◆ What to do ◆
State the number of lines in the following data that include the word "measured", with no other text.

*** Opening of Recorded data ***

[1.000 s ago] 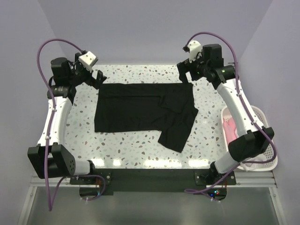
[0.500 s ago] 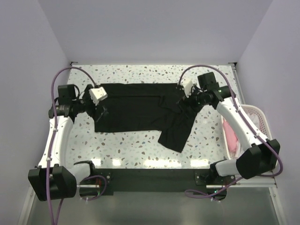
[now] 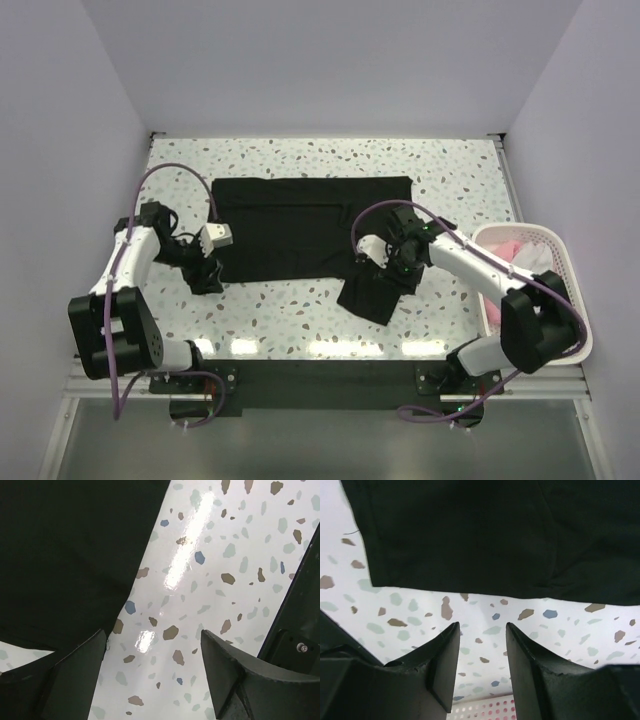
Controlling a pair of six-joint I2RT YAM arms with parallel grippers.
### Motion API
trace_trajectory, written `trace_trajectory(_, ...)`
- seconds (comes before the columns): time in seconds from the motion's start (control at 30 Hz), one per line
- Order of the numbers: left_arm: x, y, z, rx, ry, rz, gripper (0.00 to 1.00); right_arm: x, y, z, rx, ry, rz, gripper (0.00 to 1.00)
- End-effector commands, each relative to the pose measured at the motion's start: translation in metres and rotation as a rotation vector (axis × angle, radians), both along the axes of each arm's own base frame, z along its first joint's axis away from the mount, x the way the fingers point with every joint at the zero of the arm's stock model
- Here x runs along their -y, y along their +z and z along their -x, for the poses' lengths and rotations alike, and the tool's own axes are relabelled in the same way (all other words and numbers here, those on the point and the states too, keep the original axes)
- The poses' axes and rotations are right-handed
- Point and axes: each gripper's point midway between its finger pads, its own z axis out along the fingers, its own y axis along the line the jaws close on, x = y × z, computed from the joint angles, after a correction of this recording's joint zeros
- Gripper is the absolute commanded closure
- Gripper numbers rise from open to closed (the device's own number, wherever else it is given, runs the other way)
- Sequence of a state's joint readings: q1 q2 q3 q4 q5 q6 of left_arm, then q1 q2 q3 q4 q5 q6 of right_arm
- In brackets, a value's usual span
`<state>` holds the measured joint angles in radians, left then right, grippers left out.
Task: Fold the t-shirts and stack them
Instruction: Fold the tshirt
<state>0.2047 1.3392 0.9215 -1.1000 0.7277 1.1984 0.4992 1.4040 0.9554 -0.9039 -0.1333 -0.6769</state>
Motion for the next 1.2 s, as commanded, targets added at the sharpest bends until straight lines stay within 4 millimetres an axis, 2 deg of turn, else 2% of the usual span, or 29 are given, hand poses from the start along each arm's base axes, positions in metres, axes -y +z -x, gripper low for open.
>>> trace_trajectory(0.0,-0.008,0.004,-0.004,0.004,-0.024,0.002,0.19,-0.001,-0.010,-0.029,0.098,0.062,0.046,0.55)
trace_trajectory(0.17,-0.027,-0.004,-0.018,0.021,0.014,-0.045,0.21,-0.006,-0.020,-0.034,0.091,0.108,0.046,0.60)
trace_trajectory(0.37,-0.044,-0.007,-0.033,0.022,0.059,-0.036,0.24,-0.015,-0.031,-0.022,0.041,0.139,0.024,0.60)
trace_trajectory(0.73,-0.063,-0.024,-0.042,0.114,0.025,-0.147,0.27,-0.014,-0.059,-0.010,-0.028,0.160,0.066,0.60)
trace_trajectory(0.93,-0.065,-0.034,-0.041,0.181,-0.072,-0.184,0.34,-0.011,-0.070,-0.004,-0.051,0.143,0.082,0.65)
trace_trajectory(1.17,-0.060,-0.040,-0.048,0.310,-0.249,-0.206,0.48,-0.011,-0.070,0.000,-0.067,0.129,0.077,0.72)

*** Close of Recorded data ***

◆ Finished exercise ◆
2